这个念头像针一样扎出来。多取一点,阿栩也许能更快退热;多取一点,外面那些争吵也许会少一分;多取一点,他就能证明圣水并非不可解。风伯几乎在这一瞬间理解了亲圣派为什么会相信奇迹。奇迹太省力,太像一条能绕过痛苦的近路。可他也知道,只要他把阿栩当成证明,哪怕是为了救更多人,术就已经偏了。
他把刀势压回去。
只剥边。
阿栩忽然发出水声。
岑娘脸色一白,差点说“救她”。瑶姒一把按住她的手,自己却没有回头,继续说:“泥鹿在灶后,不在水边。”
水声被压下去。
风伯在这一瞬间看见了边。
不是用眼睛,而是用一种贴着骨缝的冷感。冷点和黑线之间有极细的缝,像火盘灰下那一点偏东缺口。风伯把刀尖外的气息压进去,轻轻一挑。
阿栩全身一抖。
岑娘咬破了自己的手背。
一粒比豆还小的灰黑硬点从阿栩锁骨下方浮出半厘。它没有完全离体,只像被某种细线牵着。风伯额头青筋跳动,耳中同时响起九只黑盂的低鸣。南方很远,可那声音像贴着病棚地面传来。
不能急。
他强迫自己停住。
只剥边。
骨刀微微一侧,灰黑硬点外层裂下一圈薄薄的灰壳。那灰壳一离开阿栩皮肤,立刻想往断绳方向缩。守棚者差点后退,巫祝厉声道:“守缺!”

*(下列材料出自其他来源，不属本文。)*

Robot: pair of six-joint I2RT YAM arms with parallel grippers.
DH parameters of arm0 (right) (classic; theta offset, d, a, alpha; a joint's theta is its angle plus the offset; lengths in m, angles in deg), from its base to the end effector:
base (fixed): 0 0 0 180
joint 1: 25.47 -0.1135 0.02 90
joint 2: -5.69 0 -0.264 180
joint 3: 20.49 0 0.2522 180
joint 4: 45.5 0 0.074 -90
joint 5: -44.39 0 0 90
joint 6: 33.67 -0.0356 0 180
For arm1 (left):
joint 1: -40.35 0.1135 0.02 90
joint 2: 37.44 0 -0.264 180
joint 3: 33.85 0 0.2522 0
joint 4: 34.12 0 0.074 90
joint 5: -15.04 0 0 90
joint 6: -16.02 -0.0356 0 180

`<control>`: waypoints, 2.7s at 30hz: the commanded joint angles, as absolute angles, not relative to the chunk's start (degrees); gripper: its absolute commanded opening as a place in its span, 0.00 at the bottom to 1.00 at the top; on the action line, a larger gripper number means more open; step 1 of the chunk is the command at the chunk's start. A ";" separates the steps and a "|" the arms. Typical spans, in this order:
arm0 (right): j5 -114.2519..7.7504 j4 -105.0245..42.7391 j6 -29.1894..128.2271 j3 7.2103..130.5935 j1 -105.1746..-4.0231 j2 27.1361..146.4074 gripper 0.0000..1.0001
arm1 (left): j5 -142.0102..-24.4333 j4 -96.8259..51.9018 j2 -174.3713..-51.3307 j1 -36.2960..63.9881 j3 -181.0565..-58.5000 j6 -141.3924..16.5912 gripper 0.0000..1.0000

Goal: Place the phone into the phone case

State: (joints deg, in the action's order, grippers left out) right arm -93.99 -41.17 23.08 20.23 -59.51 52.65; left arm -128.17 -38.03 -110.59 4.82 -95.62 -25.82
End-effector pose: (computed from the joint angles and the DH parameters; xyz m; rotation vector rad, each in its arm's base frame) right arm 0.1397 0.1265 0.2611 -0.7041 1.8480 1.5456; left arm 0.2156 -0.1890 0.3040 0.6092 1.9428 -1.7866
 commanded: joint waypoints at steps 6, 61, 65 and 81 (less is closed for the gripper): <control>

岑娘忽然开口:“阿栩,甜果藏在灶灰后面,娘没告诉你爹。”
这句带着哭腔的家常话,像一只手把阿栩从水声里拽了回来。冷点牵连的细线松了一瞬。风伯趁这一瞬,把那圈灰壳压进苦草灰里。
苦草灰猛地黑了一点。
阿栩胸口的冷点还在,却小了一圈。黑线没有退,但停止了绷紧。孩子喘了一口气,声音很轻,却是人的气息。
瑶姒眼泪落下来。
风伯跪坐在地,手指抖得几乎握不住骨刀。他没有胜利的感觉,只有一种被掏空的冷。刚才那一挑,像从他自己魂里也挑走了一丝东西。巫祝扶住他,低声道:“记住这个代价。”
“它是什么?”瑶姒问。
巫祝看向苦草灰里那一圈灰壳。
那东西不再动,却仍让周围草灰发冷。它不是病肉,不是水,不是黑线,也不像普通虫卵。它更像污染在人体里结出的一个小小中心。若长成,也许就不再只是线,而会反过来牵人。
巫祝沉默很久,才说:“秽所结之核。”
风伯抬头。
“不要传全名。”巫祝又说,“先记为秽核雏形。只在巫棚断录,不入外帐。”
风伯点头。
瑶姒用袖口擦去眼泪,重新按住阿栩的脉。她没有笑,也没有说孩子好了。她只是低声报:“热还在,水声弱了,能听见母亲说话。”
这比胜利更准确。
风伯把这几句话也记住。以后若有人问这是不是救命之法,他要先说热还在;若有人问是不是神罚可解,他要先说水声只是弱了;若有人把阿栩抬成证据,他要先记得孩子刚才疼得把红叶攥碎了一半。
可消息还是会漏。
傍晚前,外帐已经有人低声传:风伯从孩子身上取出了圣水种。有人说既然能取,就能种;既然能剥,就能救更多人;既然冷点可离体,那么圣水未必是祸,只是主帐不肯教他们用。
风伯听见这话时,没有发怒。
他只觉得冷。
他们刚刚从阿栩身上剥下一圈秽核边壳,亲圣派却已经把它变成了新的希望。
灾祸最擅长的,仍然是借人的希望。